Collected data ::
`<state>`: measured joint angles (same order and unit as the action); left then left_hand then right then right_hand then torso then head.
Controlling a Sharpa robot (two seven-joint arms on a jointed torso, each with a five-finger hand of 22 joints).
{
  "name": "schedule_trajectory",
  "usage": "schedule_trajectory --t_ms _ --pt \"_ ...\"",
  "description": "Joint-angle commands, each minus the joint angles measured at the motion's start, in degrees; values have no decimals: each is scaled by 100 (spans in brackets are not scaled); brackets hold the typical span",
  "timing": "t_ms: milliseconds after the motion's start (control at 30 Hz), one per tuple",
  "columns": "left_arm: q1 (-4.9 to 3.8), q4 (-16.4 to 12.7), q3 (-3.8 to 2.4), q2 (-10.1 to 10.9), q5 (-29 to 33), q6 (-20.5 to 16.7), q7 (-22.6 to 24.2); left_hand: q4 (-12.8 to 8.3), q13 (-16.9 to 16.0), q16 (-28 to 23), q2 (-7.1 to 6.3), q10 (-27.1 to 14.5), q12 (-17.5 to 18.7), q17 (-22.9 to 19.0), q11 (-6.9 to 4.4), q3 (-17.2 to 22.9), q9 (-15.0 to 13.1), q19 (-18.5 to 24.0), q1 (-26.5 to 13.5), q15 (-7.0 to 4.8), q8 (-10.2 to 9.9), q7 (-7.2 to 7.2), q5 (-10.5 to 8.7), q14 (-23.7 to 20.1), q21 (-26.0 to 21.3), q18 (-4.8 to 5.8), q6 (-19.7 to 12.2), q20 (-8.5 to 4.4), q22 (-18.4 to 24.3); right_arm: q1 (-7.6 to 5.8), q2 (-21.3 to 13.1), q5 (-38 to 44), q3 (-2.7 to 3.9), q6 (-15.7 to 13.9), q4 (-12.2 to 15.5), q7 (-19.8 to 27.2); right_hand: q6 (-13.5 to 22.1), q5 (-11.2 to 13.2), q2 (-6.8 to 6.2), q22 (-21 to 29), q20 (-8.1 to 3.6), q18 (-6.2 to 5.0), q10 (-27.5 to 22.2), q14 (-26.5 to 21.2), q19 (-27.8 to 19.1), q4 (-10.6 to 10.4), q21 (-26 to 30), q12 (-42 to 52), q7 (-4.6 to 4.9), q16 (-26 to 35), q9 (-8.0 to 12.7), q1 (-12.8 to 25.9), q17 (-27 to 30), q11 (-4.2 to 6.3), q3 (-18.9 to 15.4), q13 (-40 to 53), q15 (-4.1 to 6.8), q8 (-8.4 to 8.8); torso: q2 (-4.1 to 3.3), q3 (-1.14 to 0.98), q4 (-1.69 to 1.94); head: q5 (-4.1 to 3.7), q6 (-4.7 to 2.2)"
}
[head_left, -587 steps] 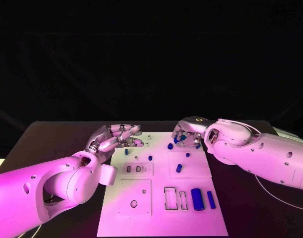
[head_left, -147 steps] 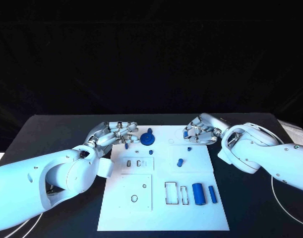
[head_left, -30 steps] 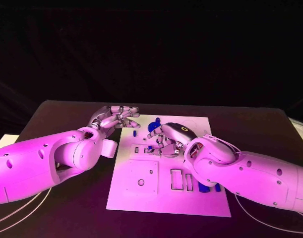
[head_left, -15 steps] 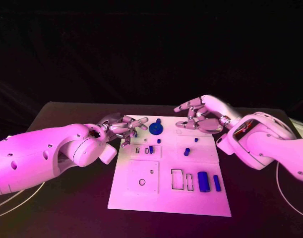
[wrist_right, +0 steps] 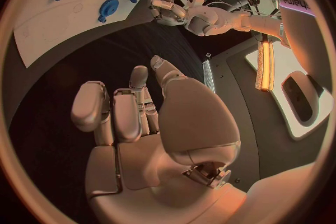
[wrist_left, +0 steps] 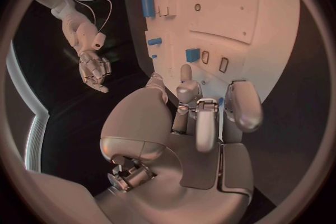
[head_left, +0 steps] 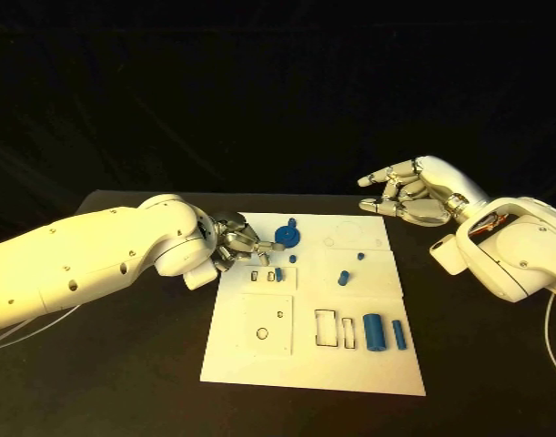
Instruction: Assemble the parts on the task board
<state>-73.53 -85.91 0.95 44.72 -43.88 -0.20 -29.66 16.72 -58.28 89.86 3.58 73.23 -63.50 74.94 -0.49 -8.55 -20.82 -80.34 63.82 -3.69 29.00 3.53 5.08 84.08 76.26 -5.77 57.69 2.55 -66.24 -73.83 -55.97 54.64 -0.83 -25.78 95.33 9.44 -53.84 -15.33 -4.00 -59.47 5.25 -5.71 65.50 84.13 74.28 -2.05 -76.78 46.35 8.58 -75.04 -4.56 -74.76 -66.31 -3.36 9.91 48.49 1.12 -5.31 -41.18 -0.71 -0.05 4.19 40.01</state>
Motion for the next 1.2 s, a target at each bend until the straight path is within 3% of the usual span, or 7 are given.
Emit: schedule_trajectory --t_ms 33,200,567,1200 --pt "-35 154 -1 -157 -656 574 -605 11 -92 14 106 55 -78 1506 -27 -154 -336 -34 5 -57 303 -37 -28 592 99 134 -165 -38 -159 -4 11 -112 -4 6 -50 -34 -24 -39 28 13 -28 -38 7 134 -16 13 21 -30 -1 25 6 -58 11 9 34 -11 5 -26 10 -29 -4 5 16" --pt "-67 360 -2 -406 -743 838 -689 -3 -162 14 66 88 -138 1506 -43 -356 -619 -78 -53 -63 524 -46 -171 592 184 158 -293 -46 -307 -4 39 -96 -11 49 -120 -84 -25 -48 31 28 -28 -41 3 131 -23 16 28 -37 0 34 7 -63 24 8 39 -20 5 -27 -1 -12 -6 0 31" --pt "-108 716 0 -806 -1329 1240 -777 -3 -160 14 41 79 -135 1506 -45 -453 -765 -96 -52 -65 621 -52 -197 592 222 168 -370 -51 -376 -2 104 -176 -24 159 -159 -222 -25 -51 33 49 -29 -45 -11 128 -34 16 38 -63 0 47 8 -63 43 8 41 -45 5 -28 -7 -10 -4 45 88" --pt "-111 957 2 -1044 -1368 1556 -820 -12 -274 14 103 150 -240 1506 -60 -493 -901 -168 -16 -75 712 -68 -198 592 325 200 -405 -58 -552 -1 178 -220 -26 294 -197 -257 -25 -50 39 76 -29 -50 -23 123 -48 8 50 -82 3 63 9 -54 64 5 43 -64 4 -30 -11 -6 -11 51 144"
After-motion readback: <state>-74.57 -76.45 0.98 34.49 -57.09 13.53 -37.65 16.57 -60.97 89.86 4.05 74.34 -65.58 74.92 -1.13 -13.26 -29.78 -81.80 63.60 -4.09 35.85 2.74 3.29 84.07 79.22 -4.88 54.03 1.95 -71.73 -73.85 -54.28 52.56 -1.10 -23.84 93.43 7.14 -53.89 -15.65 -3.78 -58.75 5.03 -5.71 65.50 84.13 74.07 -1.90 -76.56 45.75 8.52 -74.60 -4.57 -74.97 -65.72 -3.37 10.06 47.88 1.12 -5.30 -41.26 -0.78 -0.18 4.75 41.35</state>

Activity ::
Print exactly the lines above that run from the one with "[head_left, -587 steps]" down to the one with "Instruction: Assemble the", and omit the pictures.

Answer for this exercise ::
[head_left, -587 steps] 
[head_left, -147 steps] 
[head_left, -30 steps] 
[head_left, -15 steps] 
[wrist_right, +0 steps] 
[wrist_left, +0 steps] 
[head_left, +0 steps] 
Instruction: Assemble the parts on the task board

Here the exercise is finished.